There are a number of noteworthy book auctions coming in the next few weeks. Here's a sampling:

- Today, 21 May (in fact, as I'm writing), Sotheby's Paris will auction Books, Manuscripts and Photographs, including nine manuscripts by Andre Breton from the Simone Collinet collection. This sale features 169 lots. Since results are coming in now, I'll post highlights from this one later today (I'd intended to write this post yesterday but got sidetracked).

- Christie's London has a Valuable Manuscripts and Printed Books sale on 4 June, which includes 369 lots. They'll be selling copies of Shakespeare's First, Second and Fourth Folios. The first is estimated at $585,600-780,800, which (as Brian notes) seems a bit low. But this copy does have a few faults (it's a bit made up, with a few pages in facsimile and some repairs made, and it's in a 19th century binding). Still, I think it'll probably go higher than the estimate. Other goodies from this sale include some interesting H.G. Wells items, a desk owned by Dickens ($97,600-156,160), an unrecorded copy of the second edition of Copernicus' De revolutionibus ($58,560-78,080), and a first edition of Darwin's On the Origin of Species ($68,320 - $87,840).

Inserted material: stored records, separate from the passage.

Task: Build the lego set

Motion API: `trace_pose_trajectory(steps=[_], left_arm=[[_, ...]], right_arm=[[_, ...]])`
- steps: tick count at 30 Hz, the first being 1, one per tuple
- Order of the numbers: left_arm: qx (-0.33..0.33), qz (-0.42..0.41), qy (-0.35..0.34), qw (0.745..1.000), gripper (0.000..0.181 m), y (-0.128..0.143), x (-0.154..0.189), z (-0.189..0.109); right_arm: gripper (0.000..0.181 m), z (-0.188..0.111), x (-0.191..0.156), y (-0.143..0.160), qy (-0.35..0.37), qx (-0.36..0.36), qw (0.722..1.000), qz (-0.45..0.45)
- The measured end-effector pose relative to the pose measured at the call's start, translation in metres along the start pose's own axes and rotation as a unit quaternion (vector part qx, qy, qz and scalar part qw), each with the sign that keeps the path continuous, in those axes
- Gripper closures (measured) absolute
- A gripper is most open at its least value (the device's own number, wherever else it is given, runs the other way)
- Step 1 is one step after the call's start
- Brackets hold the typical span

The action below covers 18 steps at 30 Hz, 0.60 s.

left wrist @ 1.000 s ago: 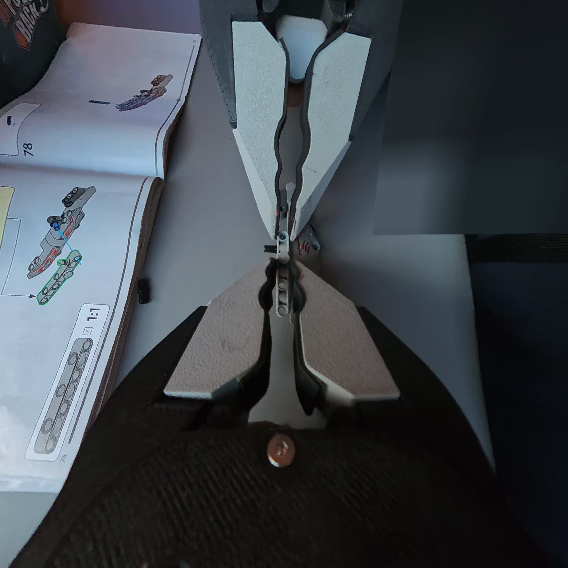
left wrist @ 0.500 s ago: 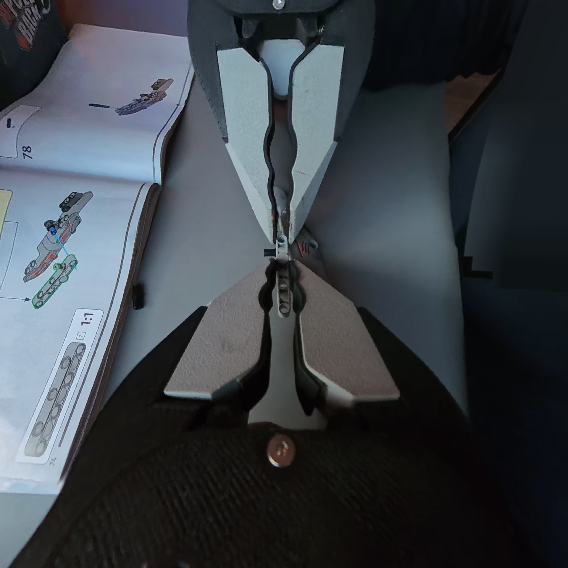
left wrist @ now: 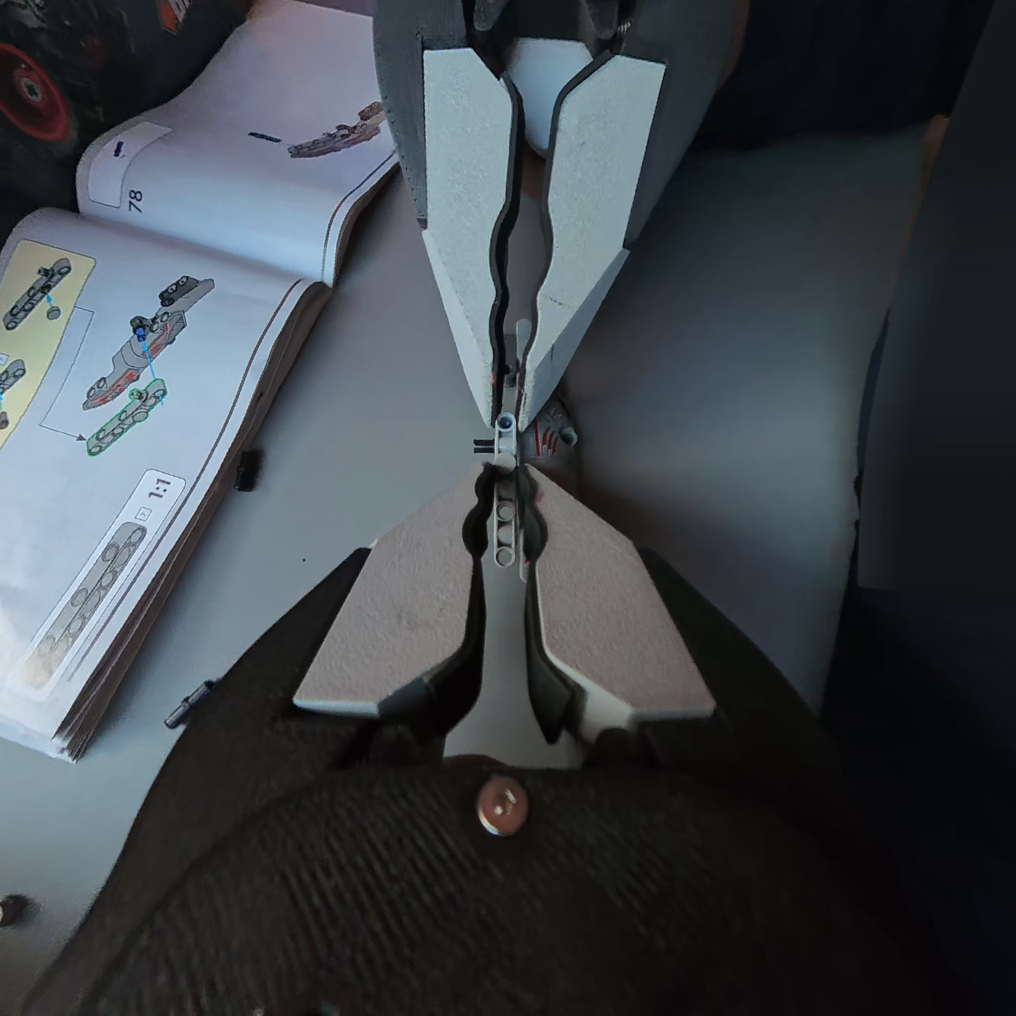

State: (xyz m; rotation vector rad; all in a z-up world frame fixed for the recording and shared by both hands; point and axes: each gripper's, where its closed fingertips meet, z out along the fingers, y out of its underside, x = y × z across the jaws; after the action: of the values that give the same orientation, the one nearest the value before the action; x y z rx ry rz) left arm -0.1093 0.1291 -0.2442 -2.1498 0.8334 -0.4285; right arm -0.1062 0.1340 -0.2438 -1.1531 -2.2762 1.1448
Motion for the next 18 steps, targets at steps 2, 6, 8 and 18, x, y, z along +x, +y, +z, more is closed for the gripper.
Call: trace_pose_trajectory(steps=[2,6,8,18], left_arm=[[-0.006,0.005,-0.011,1.0,0.177,0.0,0.0,0.0],[-0.009,-0.001,-0.006,1.0,0.177,-0.004,0.002,0.0],[-0.014,0.005,-0.01,1.0,0.177,-0.006,0.001,0.0],[-0.012,0.001,-0.014,1.0,0.177,-0.008,0.001,0.002]], right_arm=[[0.178,0.0,0.0,0.0,-0.01,0.009,1.0,0.001],[0.178,-0.002,-0.001,0.001,-0.025,0.016,1.0,0.009],[0.178,-0.003,-0.001,0.002,-0.023,0.016,1.0,0.005],[0.178,-0.004,0.0,0.005,-0.022,-0.028,0.999,-0.033]])
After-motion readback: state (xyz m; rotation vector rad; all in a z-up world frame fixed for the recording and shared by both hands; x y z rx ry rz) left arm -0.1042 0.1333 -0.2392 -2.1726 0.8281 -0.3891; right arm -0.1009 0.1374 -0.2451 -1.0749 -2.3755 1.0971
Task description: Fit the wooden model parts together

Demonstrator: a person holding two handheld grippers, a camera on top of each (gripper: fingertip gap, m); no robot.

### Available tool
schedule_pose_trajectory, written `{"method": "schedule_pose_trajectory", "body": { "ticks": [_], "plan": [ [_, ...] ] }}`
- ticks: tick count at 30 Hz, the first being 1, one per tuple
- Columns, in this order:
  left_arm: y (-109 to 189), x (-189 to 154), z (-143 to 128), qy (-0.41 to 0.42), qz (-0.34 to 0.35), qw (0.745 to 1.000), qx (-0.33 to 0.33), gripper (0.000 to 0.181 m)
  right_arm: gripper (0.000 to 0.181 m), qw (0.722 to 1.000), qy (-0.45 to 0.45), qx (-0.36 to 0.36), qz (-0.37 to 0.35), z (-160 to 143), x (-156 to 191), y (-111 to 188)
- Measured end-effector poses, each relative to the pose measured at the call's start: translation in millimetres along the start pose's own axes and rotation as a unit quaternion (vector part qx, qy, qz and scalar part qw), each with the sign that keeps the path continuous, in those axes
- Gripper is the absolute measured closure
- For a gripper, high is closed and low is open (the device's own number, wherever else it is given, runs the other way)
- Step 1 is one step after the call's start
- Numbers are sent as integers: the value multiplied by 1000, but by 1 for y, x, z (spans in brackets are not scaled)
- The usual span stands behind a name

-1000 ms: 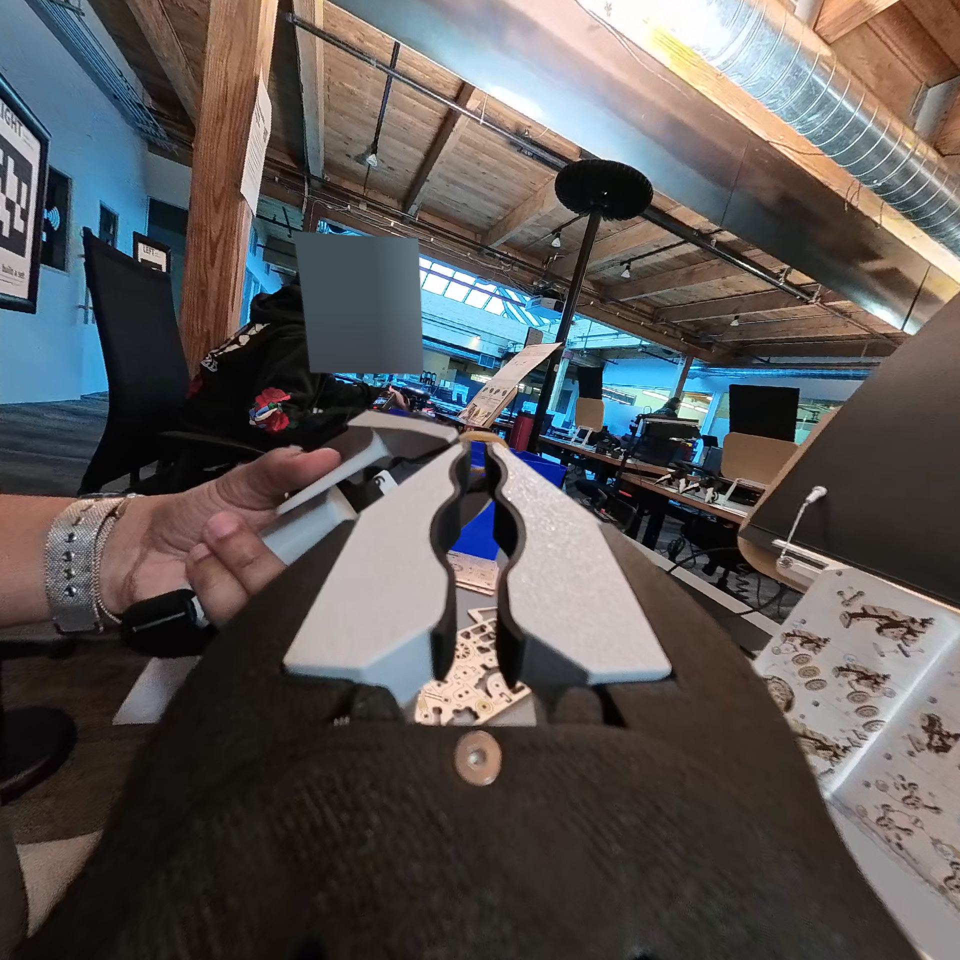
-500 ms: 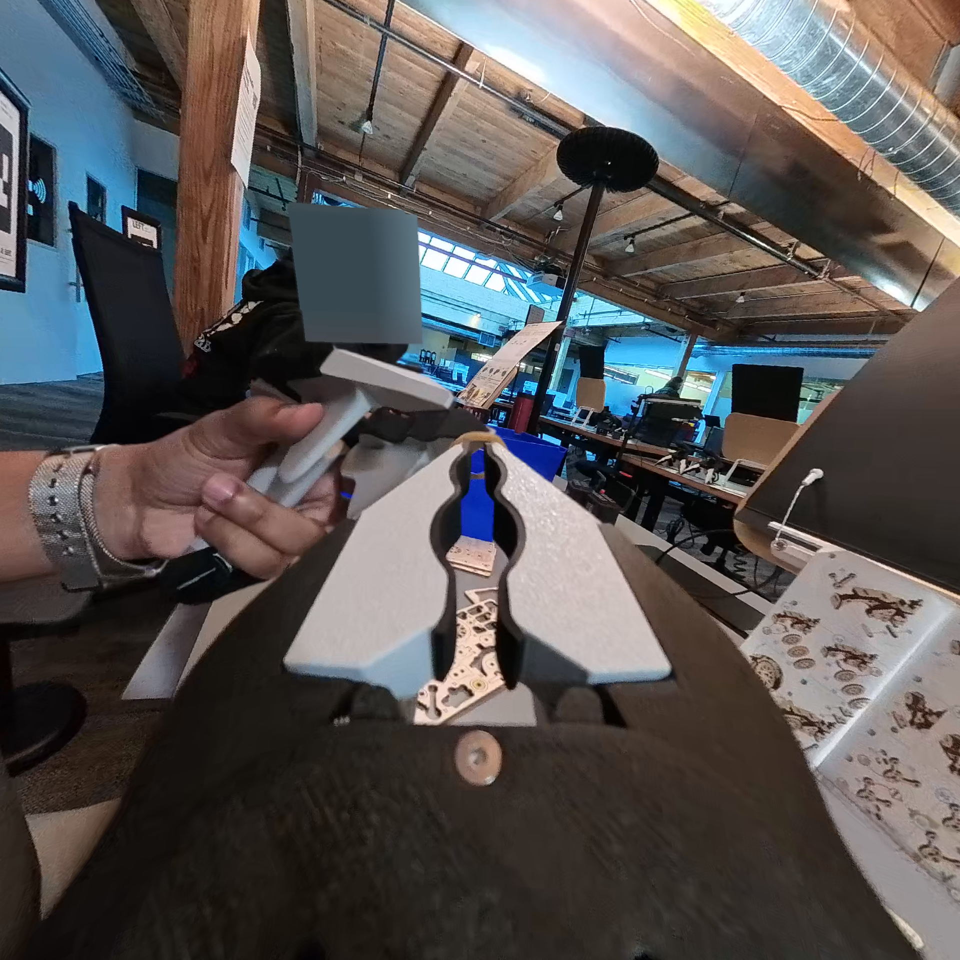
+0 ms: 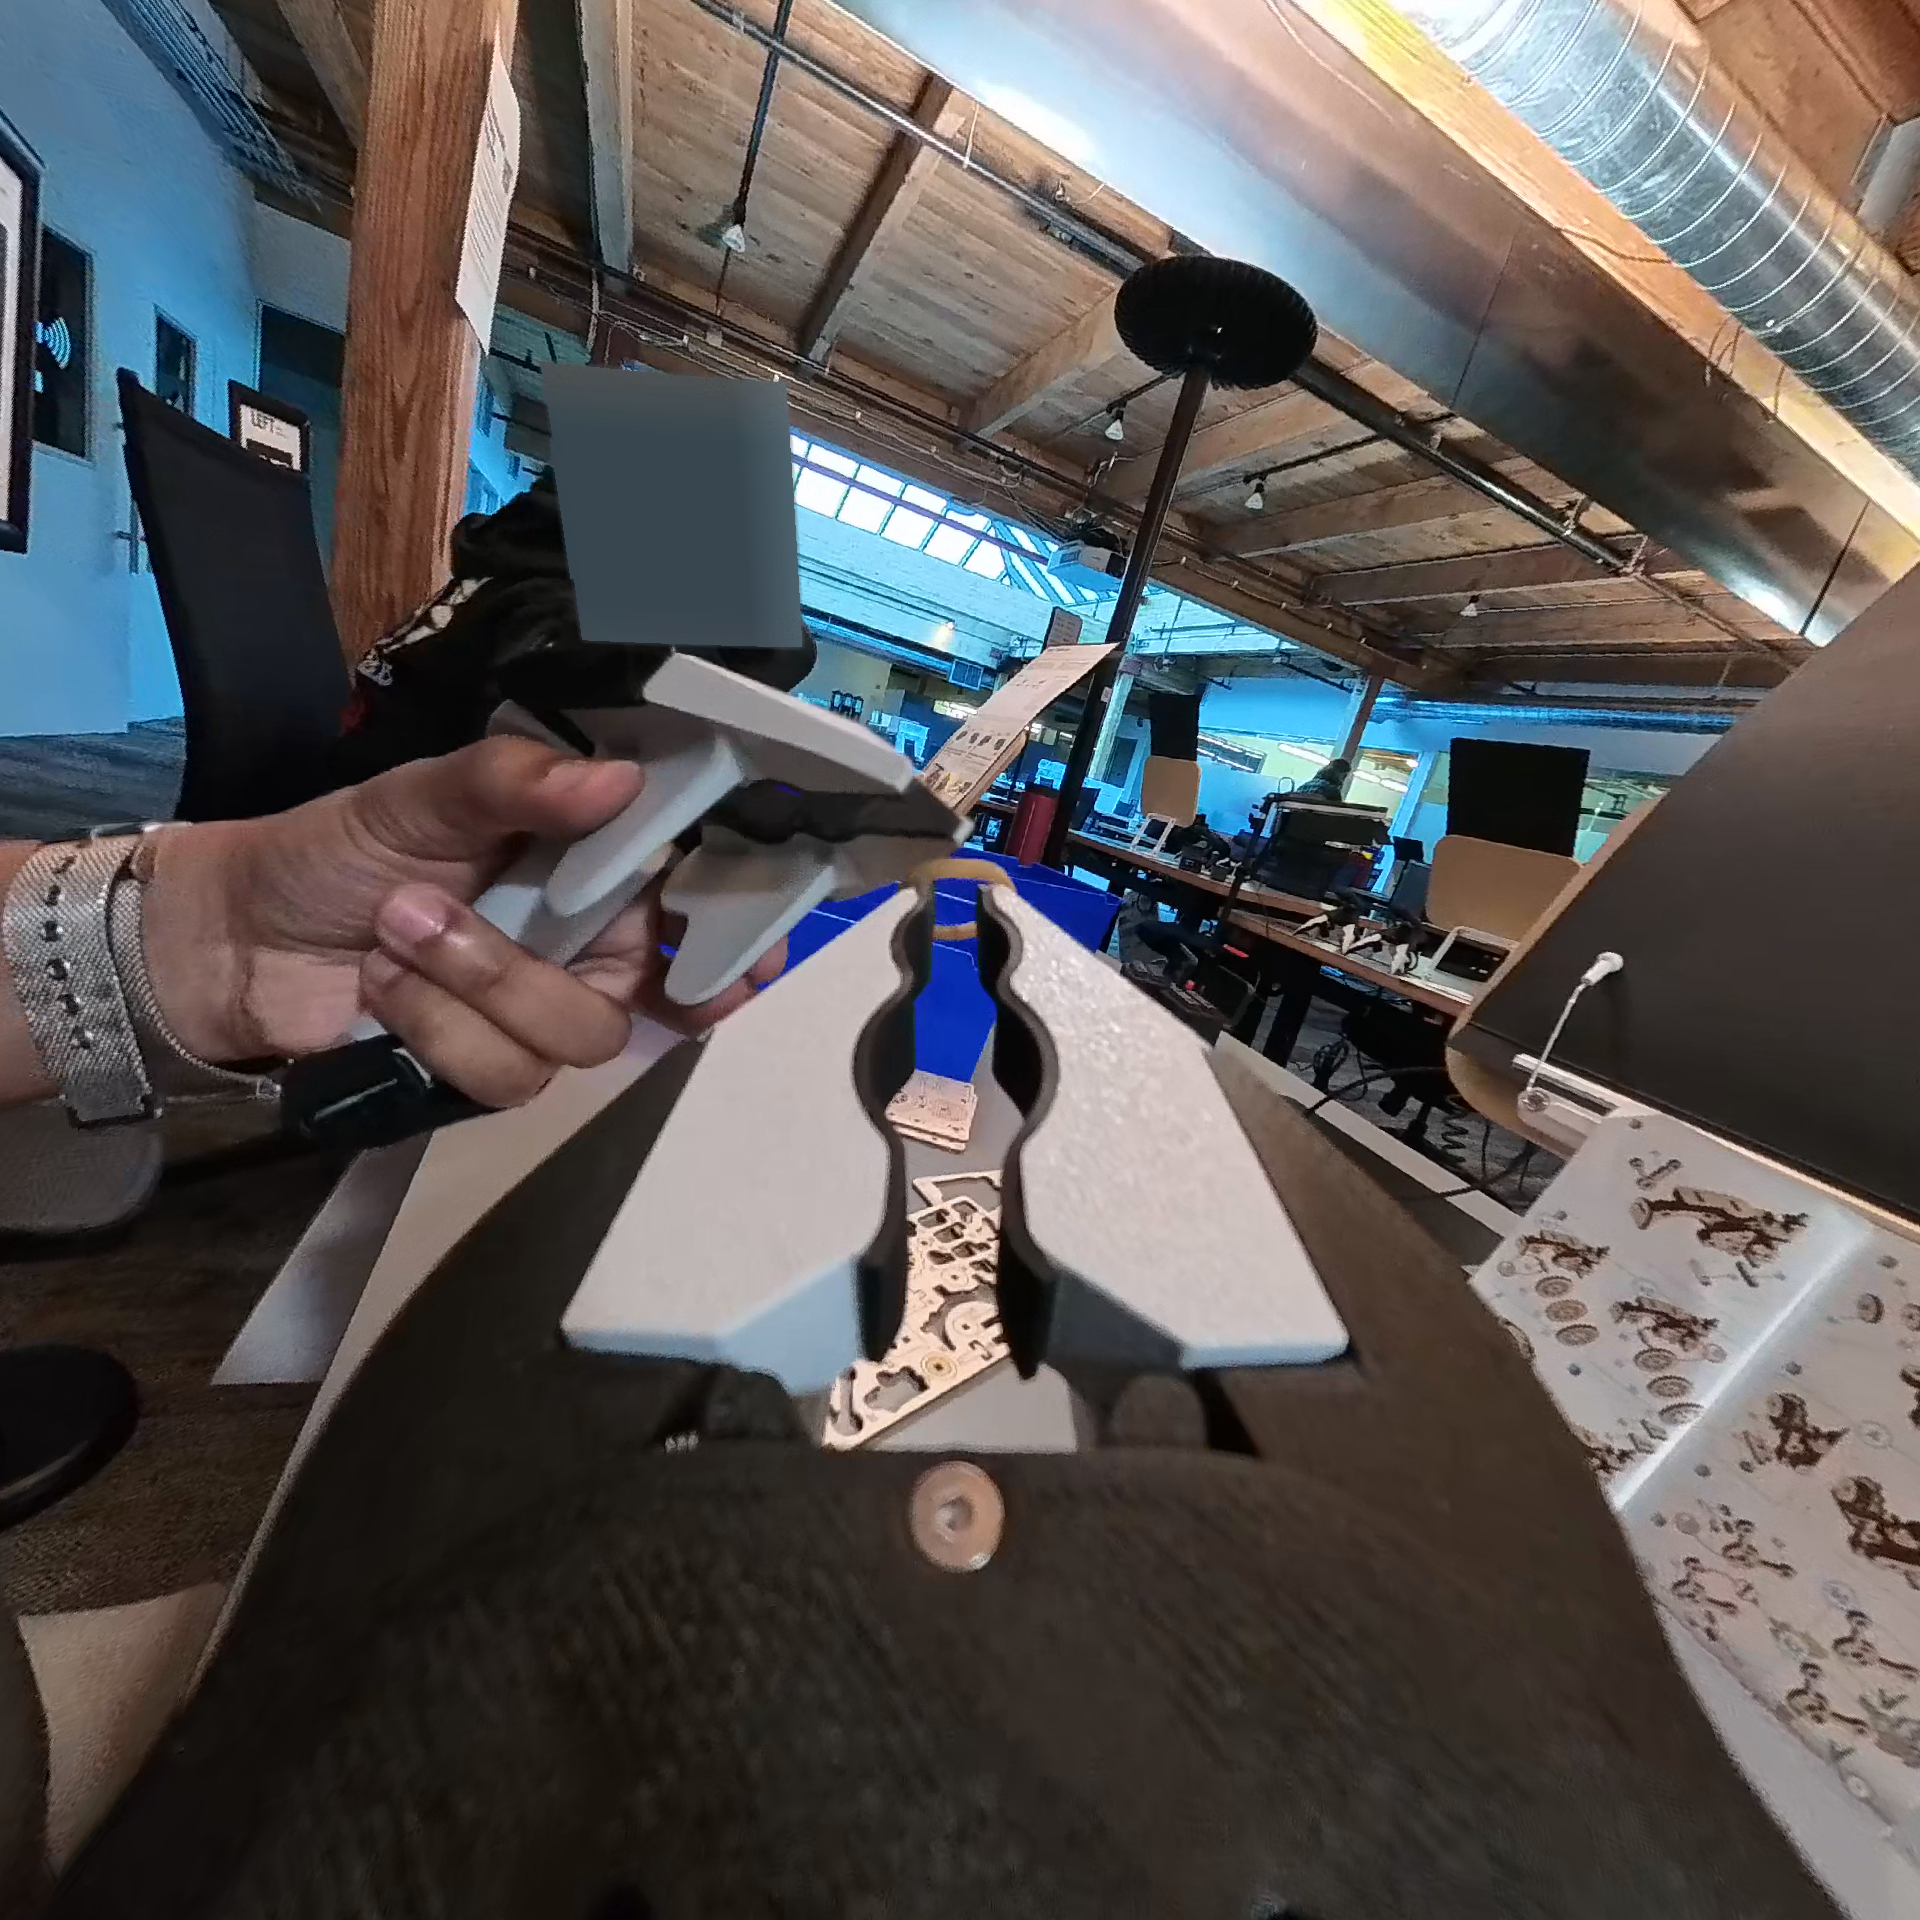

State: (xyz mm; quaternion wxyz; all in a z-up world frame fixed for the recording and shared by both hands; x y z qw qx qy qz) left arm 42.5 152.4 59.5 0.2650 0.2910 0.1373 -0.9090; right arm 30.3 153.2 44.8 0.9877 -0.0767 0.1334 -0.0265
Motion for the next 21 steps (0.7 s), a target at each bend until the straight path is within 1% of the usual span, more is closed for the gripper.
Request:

- Swann Galleries (NY) will sell Printed & Manuscript Americana on 5 June. Interesting items here include a copy of the Aitken Bible, the first English Bible printed in America ($30,000-40,000); a 1781 collection of American state constitutions which was issued to the Foreign Affairs Office (the precursor to the State Department) ($5,000-7,500); one of an unknown number of the Stone broadside edition of the Declaration of Independence printed on paper (1823) with wonderful provenance ($150,000-200,000); a copy of the first American edition (1777) of Milton's Paradise Lost ($1,000-1,500); a forged death warrant from the Salem Witch Trials ($200-300); a copy of the first published English edition of Jefferson's Notes on the State of Virginia ($25,000-35,000); a report of the committee charged with creating the first Library of Congress in 1801 ($800-1,200); a 1667 Dutch account of the loss of New Amsterdam to the English ($1,000-1,500); and a bookplate engraved by Paul Revere for Boston merchant (and ne'er-do-well) Perez Morton ($1,500-2,500).

- On 11 June, Bonhams New York will hold a sale of Fine Books and Manuscripts, consisting of 480 lots. Christina Geiger writes of the sale: "Printed highlights include works by Bligh, Roberts, Audubon, a first edition Wealth of Nations, and a fine run of Dard Hunter. Noteworthy manuscripts include a Darwin draft leaf on 'sexual selection', a fine collection of signed literary photographs, an autograph receipt signed by Raphael for work on Vatican frescoes, Junipero Serra on the establishment of Mission San Juan Capistrano, and property from the estate of General Hap Arnold including his copy of the "Ship of State" broadside signed by Churchill and FDR, and a dinner menu from the Potsdam Conference signed by Churchill, Stalin, Truman and others."